■ Task instructions: Copy each line in the data below that contains the word "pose".
★ ★ ★ ★
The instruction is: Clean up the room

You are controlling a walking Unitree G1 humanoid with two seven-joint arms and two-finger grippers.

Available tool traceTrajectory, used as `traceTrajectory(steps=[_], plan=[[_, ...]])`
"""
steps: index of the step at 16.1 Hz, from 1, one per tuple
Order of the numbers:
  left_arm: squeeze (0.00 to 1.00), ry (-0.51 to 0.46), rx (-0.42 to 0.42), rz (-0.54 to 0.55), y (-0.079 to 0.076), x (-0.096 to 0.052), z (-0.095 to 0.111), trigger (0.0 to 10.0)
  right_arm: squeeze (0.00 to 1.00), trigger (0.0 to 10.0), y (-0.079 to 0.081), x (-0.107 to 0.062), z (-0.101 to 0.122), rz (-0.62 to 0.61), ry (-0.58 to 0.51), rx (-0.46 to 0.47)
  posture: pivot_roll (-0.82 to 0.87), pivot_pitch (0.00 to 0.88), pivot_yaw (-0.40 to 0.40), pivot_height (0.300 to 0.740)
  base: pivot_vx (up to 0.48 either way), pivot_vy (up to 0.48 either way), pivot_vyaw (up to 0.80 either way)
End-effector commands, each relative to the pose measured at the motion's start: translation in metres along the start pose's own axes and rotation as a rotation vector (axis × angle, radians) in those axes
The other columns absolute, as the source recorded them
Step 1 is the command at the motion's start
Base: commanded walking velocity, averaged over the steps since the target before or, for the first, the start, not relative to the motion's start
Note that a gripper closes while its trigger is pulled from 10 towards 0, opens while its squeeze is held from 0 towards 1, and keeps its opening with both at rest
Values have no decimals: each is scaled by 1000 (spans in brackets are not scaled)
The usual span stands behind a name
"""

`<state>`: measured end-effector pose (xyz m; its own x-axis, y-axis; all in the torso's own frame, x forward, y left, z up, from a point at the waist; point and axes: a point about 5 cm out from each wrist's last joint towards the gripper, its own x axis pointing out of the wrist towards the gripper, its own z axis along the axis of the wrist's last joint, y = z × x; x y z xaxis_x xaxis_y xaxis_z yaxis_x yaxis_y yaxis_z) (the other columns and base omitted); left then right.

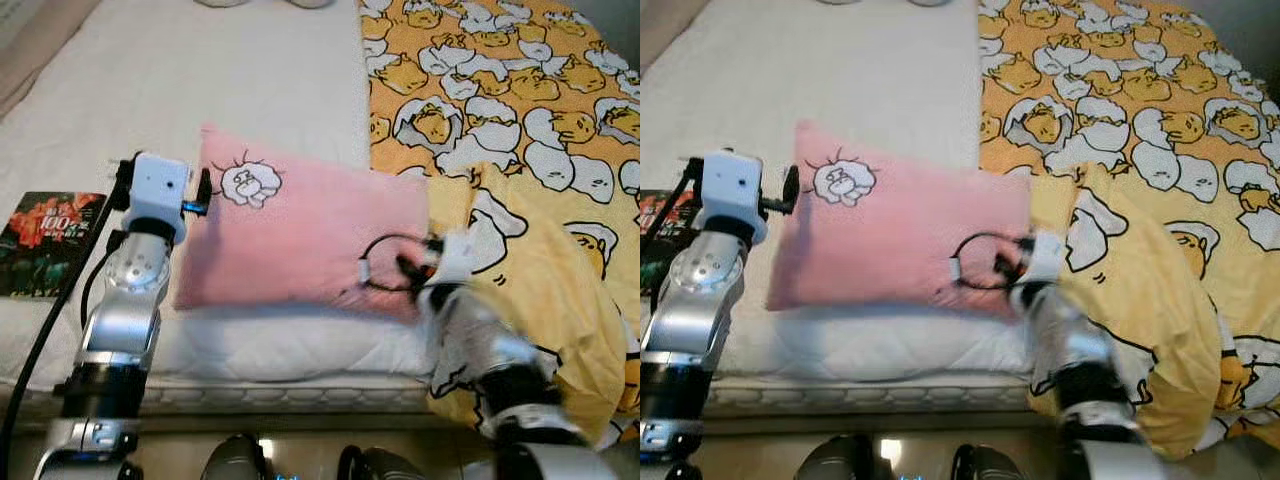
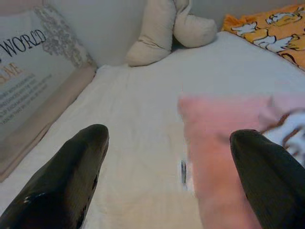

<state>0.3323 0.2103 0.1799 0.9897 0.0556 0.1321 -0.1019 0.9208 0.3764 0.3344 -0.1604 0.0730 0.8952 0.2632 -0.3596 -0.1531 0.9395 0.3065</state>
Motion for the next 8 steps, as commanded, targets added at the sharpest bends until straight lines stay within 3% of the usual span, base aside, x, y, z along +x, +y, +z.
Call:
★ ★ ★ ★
■ Written solution:
End-effector commands, each relative to the pose measured at the motion's start: translation in metres along the start pose's own axes and rotation as a rotation vector (axis × angle, radians) in those axes
`<state>`: measured end-effector pose (xyz m; its own x-axis, y-axis; all in the torso's own frame, x forward, y left, z up, from a point at the waist; point and axes: a point about 5 cm out from each wrist's last joint towards the gripper, its own x axis pointing out of the wrist towards the gripper, its own z axis along the axis of the wrist's last joint, y = z × x; x y z xaxis_x xaxis_y xaxis_z yaxis_x yaxis_y yaxis_z) (the other columns and base omitted); left then right.

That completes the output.